## ABOUT THIS EXERCISE
Exclude any images and output the remaining records exactly.

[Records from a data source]
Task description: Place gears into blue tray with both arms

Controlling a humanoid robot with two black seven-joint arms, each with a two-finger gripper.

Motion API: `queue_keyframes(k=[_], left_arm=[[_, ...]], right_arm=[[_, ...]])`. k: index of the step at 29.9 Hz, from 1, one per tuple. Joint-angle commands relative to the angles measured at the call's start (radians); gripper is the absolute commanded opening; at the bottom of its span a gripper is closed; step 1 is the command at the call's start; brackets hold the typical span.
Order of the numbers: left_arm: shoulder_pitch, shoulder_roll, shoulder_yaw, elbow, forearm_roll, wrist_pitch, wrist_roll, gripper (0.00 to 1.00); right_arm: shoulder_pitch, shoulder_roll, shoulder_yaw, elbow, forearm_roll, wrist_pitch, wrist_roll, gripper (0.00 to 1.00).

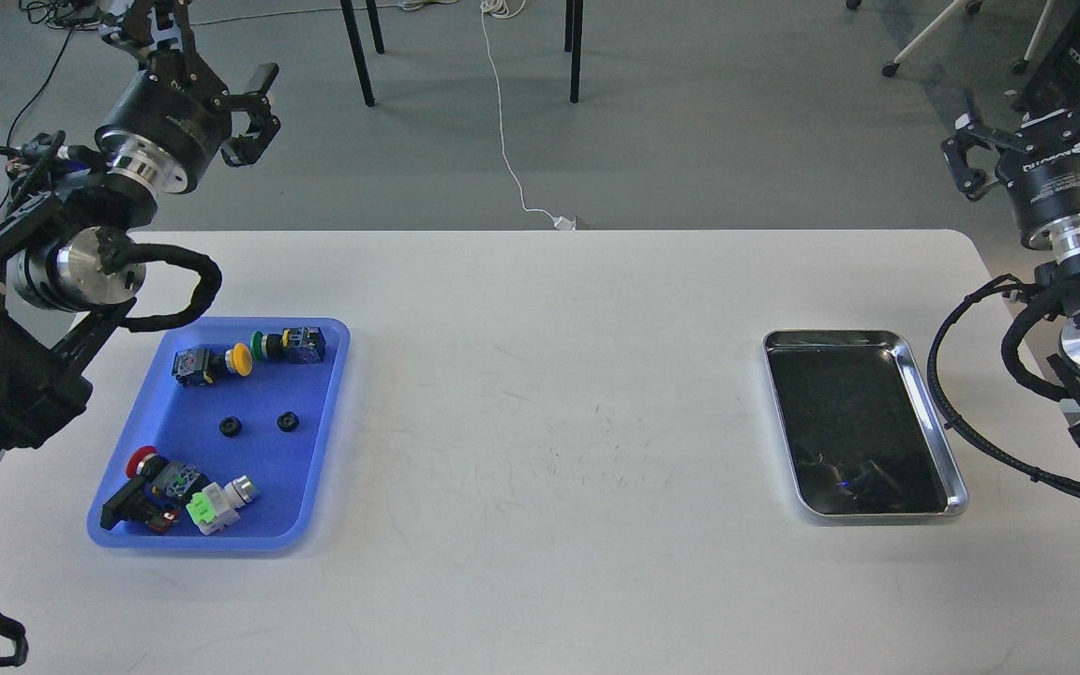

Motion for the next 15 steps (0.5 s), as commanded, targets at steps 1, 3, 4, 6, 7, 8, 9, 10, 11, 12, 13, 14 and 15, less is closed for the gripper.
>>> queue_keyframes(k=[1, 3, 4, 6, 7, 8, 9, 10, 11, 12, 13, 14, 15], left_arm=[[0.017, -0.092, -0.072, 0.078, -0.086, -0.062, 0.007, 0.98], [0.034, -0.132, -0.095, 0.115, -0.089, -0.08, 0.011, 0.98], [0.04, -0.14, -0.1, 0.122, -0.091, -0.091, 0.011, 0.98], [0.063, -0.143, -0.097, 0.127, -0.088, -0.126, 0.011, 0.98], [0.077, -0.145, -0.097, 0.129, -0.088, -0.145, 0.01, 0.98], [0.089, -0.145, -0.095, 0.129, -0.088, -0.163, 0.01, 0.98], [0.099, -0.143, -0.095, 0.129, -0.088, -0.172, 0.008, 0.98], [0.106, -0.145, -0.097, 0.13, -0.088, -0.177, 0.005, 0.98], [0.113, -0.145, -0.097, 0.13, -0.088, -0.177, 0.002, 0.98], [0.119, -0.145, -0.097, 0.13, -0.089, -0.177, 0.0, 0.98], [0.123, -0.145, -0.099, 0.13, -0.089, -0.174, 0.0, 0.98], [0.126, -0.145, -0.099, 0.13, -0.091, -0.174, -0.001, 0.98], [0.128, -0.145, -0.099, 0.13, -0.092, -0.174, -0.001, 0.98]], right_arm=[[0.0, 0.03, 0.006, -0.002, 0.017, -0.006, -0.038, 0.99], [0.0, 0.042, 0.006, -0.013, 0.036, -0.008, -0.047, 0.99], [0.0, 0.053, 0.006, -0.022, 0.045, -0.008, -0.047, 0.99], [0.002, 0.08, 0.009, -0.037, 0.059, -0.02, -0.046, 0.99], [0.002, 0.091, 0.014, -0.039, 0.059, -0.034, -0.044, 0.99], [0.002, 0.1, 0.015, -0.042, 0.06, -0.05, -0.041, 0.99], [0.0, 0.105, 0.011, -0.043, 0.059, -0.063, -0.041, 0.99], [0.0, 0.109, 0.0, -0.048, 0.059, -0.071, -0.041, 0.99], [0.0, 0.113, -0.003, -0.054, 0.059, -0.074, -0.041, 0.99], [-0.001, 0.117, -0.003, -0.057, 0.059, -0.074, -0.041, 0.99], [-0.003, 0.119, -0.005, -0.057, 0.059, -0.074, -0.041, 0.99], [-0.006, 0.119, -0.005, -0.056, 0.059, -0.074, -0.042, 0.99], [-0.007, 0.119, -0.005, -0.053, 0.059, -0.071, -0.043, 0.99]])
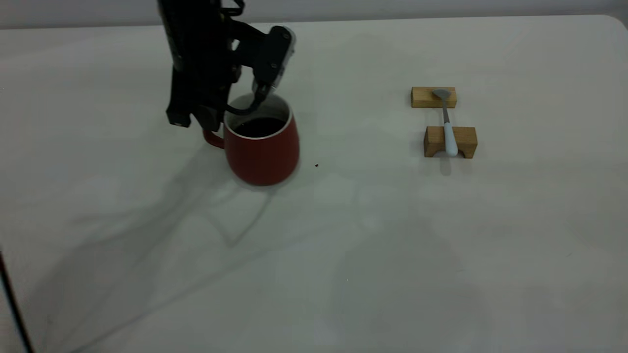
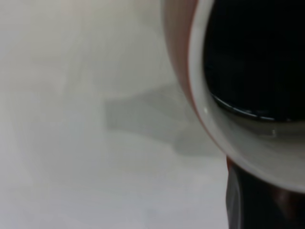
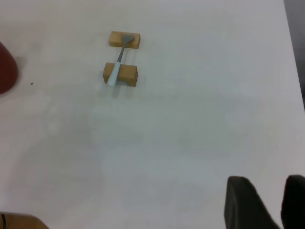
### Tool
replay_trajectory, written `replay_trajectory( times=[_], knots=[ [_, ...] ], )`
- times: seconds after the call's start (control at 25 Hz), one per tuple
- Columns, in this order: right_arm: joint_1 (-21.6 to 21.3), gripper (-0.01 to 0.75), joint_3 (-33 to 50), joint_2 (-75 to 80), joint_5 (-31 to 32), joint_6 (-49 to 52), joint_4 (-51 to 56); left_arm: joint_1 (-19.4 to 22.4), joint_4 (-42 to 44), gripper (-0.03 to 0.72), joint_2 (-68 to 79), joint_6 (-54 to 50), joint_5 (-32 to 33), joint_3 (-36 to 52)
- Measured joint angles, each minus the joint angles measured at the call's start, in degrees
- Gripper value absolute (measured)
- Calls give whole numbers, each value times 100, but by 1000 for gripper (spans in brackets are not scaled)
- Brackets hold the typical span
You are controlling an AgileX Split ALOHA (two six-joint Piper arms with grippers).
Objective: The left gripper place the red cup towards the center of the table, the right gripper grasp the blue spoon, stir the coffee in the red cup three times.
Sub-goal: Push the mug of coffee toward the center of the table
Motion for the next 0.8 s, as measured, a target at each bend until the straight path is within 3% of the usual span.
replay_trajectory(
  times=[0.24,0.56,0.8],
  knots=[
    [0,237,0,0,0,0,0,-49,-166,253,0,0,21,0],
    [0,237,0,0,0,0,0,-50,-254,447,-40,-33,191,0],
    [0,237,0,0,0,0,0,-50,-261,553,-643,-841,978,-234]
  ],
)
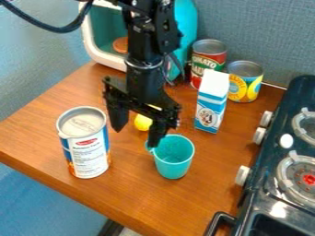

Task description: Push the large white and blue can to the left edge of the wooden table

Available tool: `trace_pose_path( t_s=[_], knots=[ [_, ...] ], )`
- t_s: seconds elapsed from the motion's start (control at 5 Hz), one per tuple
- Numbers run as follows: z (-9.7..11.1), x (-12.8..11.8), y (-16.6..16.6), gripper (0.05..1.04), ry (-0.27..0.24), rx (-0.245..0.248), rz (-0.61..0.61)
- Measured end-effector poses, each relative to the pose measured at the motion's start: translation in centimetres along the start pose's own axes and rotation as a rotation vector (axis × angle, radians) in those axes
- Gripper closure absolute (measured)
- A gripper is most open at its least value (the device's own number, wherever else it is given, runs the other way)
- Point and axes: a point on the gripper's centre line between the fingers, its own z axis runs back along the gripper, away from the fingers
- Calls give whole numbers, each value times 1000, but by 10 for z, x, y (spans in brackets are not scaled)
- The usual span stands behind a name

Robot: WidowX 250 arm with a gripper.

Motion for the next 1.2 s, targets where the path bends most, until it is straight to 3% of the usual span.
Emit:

## ANSWER SPACE
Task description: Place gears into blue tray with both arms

Controlling a humanoid robot with two black seven-joint arms, each with a two-finger gripper.

Motion API: `queue_keyframes(k=[_], left_arm=[[_, ...]], right_arm=[[_, ...]])`. k: index of the step at 29.9 Hz, from 1, one per tuple. Joint-angle commands relative to the angles measured at the call's start (radians); gripper is the absolute commanded opening; at the bottom of its span a gripper is closed; step 1 is the command at the call's start; brackets hold the typical span.
Order of the numbers: left_arm: shoulder_pitch, shoulder_roll, shoulder_yaw, elbow, forearm_roll, wrist_pitch, wrist_roll, gripper (0.00 to 1.00); right_arm: shoulder_pitch, shoulder_roll, shoulder_yaw, elbow, forearm_roll, wrist_pitch, wrist_roll, gripper (0.00 to 1.00).


Motion for the next 15 steps (0.5 s), as commanded, targets at steps 1, 3, 4, 6, 7, 8, 9, 10, 11, 12, 13, 14 and 15, less is closed for the gripper.
>>> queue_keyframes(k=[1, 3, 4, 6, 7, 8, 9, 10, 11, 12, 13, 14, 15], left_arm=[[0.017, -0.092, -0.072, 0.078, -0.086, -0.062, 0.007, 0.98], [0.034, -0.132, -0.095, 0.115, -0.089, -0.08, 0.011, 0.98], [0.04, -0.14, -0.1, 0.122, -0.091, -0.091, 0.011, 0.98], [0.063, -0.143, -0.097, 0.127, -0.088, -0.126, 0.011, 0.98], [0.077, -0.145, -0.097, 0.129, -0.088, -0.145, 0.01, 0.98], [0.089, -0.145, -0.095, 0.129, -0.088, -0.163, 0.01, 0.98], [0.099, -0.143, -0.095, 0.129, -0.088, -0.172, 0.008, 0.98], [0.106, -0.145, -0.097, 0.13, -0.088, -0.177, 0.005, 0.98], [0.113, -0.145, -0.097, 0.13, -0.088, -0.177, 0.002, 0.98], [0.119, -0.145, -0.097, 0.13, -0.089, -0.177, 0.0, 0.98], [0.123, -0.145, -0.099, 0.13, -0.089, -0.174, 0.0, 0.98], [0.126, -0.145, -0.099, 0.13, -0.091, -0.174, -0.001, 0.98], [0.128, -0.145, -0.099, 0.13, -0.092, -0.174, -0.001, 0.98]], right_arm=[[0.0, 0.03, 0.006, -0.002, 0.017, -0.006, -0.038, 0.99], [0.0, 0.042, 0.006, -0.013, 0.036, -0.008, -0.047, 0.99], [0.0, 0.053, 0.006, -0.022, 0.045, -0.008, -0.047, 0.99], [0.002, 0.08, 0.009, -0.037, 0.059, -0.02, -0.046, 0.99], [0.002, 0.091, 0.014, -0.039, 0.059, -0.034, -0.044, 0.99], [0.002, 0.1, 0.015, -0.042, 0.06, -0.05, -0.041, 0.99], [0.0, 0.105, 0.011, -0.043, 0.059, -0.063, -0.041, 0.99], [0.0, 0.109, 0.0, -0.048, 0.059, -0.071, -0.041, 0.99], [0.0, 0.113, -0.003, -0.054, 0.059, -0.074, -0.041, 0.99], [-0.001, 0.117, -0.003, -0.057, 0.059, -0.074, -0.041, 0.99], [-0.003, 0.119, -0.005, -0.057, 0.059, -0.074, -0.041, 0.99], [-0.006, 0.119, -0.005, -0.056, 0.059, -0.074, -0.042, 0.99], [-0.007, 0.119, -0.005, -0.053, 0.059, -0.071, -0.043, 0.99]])
### Tool
replay_trajectory, written `replay_trajectory( times=[_], knots=[ [_, ...] ], )`
- times: seconds after the call's start (control at 25 Hz), one per tuple
- Columns, in this order: right_arm: joint_1 (-21.6 to 21.3), gripper (-0.01 to 0.75), joint_3 (-33 to 50), joint_2 (-75 to 80), joint_5 (-31 to 32), joint_6 (-49 to 52), joint_4 (-51 to 56); left_arm: joint_1 (-19.4 to 22.4), joint_4 (-42 to 44), gripper (-0.03 to 0.72), joint_2 (-68 to 79), joint_6 (-54 to 50), joint_5 (-32 to 33), joint_3 (-36 to 52)
- Measured joint angles, each minus the joint angles measured at the call's start, in degrees
- Gripper value absolute (measured)
- Calls give whole numbers, each value times 100, but by 1000 for gripper (spans in brackets are not scaled)
- Brackets hold the typical span
You are controlling an AgileX Split ALOHA (two six-joint Piper arms with grippers).
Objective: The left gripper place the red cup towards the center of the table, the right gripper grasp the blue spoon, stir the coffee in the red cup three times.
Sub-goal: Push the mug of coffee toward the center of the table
Motion for the next 0.8 s, as measured, a target at each bend until the straight path is within 3% of the usual span.
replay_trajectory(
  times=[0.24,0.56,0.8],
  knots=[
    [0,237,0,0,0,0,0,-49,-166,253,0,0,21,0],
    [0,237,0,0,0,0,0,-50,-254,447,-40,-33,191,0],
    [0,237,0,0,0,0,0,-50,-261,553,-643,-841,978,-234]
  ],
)

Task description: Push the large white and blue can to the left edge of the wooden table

Available tool: `trace_pose_path( t_s=[_], knots=[ [_, ...] ], )`
- t_s: seconds elapsed from the motion's start (control at 5 Hz), one per tuple
- Numbers run as follows: z (-9.7..11.1), x (-12.8..11.8), y (-16.6..16.6), gripper (0.05..1.04), ry (-0.27..0.24), rx (-0.245..0.248), rz (-0.61..0.61)
- Measured end-effector poses, each relative to the pose measured at the motion's start: translation in centimetres along the start pose's own axes and rotation as a rotation vector (axis × angle, radians) in those axes
- Gripper closure absolute (measured)
- A gripper is most open at its least value (the device's own number, wherever else it is given, runs the other way)
- Point and axes: a point on the gripper's centre line between the fingers, its own z axis runs back along the gripper, away from the fingers
- Calls give whole numbers, each value times 1000, but by 10 for z, x, y (spans in brackets are not scaled)
- The usual span stands behind a name

Robot: WidowX 250 arm with a gripper.

Motion for the next 1.2 s, targets where the path bends most, until it is straight to 3% of the usual span.
Emit:

Work on the answer has been completed.